* _Exercise_:
Transcribe all data verbatim. Skip the pictures.
──────── Information supplied ────────
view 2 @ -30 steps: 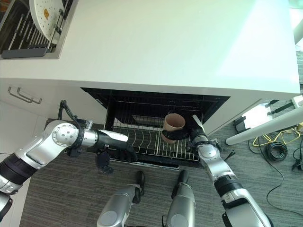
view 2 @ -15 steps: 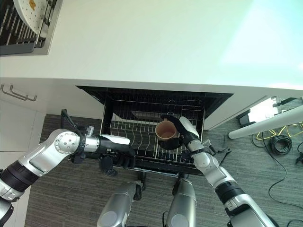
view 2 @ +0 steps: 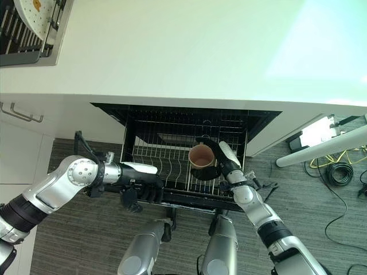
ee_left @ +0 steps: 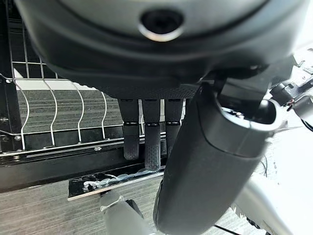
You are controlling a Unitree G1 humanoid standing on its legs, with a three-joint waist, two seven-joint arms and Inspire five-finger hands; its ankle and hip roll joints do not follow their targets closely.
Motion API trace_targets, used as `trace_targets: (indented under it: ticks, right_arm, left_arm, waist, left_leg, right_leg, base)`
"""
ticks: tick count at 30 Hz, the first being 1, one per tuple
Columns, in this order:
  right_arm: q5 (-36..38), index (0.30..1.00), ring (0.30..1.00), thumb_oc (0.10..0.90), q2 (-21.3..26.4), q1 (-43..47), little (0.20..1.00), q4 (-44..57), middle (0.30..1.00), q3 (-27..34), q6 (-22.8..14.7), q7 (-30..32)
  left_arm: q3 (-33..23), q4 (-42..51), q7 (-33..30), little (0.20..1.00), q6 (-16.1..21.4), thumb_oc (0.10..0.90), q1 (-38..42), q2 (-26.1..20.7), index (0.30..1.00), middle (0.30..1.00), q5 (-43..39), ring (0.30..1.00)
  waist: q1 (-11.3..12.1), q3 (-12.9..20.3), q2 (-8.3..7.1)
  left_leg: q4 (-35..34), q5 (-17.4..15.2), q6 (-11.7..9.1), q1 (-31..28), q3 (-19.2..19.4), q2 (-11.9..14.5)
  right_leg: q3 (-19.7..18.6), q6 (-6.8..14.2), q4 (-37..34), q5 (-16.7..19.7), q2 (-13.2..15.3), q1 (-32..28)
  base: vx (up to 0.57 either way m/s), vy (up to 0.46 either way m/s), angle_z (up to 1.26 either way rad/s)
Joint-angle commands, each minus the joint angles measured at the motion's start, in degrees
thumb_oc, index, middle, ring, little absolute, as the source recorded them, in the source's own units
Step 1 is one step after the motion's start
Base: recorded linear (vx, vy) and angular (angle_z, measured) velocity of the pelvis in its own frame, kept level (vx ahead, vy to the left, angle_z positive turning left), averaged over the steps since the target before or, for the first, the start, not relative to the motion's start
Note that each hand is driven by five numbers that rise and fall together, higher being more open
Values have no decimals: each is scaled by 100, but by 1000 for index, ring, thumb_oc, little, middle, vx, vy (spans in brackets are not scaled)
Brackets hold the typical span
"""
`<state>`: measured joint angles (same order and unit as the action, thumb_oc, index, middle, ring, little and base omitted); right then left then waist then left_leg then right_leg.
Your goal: Place the dishes in the dishwasher.
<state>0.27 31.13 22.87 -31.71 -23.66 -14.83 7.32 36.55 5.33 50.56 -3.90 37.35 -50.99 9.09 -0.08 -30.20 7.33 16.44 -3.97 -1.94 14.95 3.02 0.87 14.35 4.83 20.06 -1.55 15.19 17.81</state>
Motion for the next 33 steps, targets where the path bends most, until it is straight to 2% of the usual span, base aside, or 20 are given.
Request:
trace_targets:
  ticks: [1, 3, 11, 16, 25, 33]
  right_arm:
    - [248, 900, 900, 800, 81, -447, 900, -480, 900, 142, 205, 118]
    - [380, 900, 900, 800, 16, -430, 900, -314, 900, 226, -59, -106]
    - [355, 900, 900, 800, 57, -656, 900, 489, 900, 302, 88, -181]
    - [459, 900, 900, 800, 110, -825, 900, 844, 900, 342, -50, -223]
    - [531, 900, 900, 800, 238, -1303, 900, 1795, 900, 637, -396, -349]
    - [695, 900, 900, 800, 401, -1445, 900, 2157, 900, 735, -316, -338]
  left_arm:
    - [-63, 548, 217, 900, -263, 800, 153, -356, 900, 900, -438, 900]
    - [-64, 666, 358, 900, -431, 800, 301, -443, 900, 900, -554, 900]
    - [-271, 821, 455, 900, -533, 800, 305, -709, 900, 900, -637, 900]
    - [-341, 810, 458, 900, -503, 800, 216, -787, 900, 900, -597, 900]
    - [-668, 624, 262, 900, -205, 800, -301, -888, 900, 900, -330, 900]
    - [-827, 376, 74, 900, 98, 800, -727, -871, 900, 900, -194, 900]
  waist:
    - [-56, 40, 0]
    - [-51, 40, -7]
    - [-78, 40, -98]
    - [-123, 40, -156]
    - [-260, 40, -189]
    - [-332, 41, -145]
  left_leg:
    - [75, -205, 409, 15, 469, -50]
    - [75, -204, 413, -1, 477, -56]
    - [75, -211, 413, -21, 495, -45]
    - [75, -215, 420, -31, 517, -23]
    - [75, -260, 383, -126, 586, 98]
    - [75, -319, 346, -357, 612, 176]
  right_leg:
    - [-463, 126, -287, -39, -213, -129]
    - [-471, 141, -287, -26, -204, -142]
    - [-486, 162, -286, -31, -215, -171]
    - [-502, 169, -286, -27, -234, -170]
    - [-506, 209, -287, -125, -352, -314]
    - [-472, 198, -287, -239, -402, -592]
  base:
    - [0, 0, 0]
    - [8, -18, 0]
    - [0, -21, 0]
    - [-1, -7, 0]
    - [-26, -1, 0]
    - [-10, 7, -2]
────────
* _Written response_:
view 2 @ -30 steps: 
view 2 @ -15 steps: 
view 2 @ +0 steps: 
ee_left @ +0 steps: 
You are controlling a Unitree G1 humanoid standing on its legs, with a three-joint waist, two seven-joint arms and Inspire five-finger hands; its ankle and hip roll joints do not follow their targets closely.
Motion API trace_targets, used as `trace_targets: (indented under it: ticks, right_arm, left_arm, waist, left_leg, right_leg, base)`
"""
ticks: tick count at 30 Hz, the first being 1, one per tuple
Columns, in this order:
  right_arm: q5 (-36..38), index (0.30..1.00), ring (0.30..1.00), thumb_oc (0.10..0.90), q2 (-21.3..26.4), q1 (-43..47), little (0.20..1.00), q4 (-44..57), middle (0.30..1.00), q3 (-27..34), q6 (-22.8..14.7), q7 (-30..32)
  left_arm: q3 (-33..23), q4 (-42..51), q7 (-33..30), little (0.20..1.00), q6 (-16.1..21.4), thumb_oc (0.10..0.90), q1 (-38..42), q2 (-26.1..20.7), index (0.30..1.00), middle (0.30..1.00), q5 (-43..39), ring (0.30..1.00)
  waist: q1 (-11.3..12.1), q3 (-12.9..20.3), q2 (-8.3..7.1)
  left_leg: q4 (-35..34), q5 (-17.4..15.2), q6 (-11.7..9.1), q1 (-31..28), q3 (-19.2..19.4), q2 (-11.9..14.5)
  right_leg: q3 (-19.7..18.6), q6 (-6.8..14.2), q4 (-37..34), q5 (-16.7..19.7), q2 (-13.2..15.3), q1 (-32..28)
  base: vx (up to 0.57 either way m/s), vy (up to 0.46 either way m/s), angle_z (up to 1.26 either way rad/s)
Joint-angle commands, each minus the joint angles measured at the motion's start, in degrees
thumb_oc, index, middle, ring, little absolute, as the source recorded them, in the source's own units
Step 1 is one step after the motion's start
Base: recorded linear (vx, vy) and angular (angle_z, measured) velocity of the pelvis in its own frame, kept level (vx ahead, vy to the left, angle_z positive turning left), averaged over the steps since the target before or, for the first, the start, not relative to the motion's start
Note that each hand is driven by five numbers that rise and fall together, higher being more open
Values have no decimals: each is scaled by 100, but by 1000 for index, ring, thumb_oc, little, middle, vx, vy (spans in brackets are not scaled)
Brackets hold the typical span
"""
`<state>`: measured joint angles (same order and unit as the action, thumb_oc, index, middle, ring, little and base omitted); right then left then waist then left_leg then right_leg.
Your goal: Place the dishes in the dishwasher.
<state>0.27 31.13 22.87 -31.71 -23.66 -14.83 7.32 36.55 5.33 50.56 -3.90 37.35 -50.99 9.09 -0.08 -30.20 7.33 16.44 -3.97 -1.94 14.95 3.02 0.87 14.35 4.83 20.06 -1.55 15.19 17.81</state>
Motion for the next 33 steps, targets where the path bends most, until it is straight to 2% of the usual span, base aside, or 20 are given.
Request:
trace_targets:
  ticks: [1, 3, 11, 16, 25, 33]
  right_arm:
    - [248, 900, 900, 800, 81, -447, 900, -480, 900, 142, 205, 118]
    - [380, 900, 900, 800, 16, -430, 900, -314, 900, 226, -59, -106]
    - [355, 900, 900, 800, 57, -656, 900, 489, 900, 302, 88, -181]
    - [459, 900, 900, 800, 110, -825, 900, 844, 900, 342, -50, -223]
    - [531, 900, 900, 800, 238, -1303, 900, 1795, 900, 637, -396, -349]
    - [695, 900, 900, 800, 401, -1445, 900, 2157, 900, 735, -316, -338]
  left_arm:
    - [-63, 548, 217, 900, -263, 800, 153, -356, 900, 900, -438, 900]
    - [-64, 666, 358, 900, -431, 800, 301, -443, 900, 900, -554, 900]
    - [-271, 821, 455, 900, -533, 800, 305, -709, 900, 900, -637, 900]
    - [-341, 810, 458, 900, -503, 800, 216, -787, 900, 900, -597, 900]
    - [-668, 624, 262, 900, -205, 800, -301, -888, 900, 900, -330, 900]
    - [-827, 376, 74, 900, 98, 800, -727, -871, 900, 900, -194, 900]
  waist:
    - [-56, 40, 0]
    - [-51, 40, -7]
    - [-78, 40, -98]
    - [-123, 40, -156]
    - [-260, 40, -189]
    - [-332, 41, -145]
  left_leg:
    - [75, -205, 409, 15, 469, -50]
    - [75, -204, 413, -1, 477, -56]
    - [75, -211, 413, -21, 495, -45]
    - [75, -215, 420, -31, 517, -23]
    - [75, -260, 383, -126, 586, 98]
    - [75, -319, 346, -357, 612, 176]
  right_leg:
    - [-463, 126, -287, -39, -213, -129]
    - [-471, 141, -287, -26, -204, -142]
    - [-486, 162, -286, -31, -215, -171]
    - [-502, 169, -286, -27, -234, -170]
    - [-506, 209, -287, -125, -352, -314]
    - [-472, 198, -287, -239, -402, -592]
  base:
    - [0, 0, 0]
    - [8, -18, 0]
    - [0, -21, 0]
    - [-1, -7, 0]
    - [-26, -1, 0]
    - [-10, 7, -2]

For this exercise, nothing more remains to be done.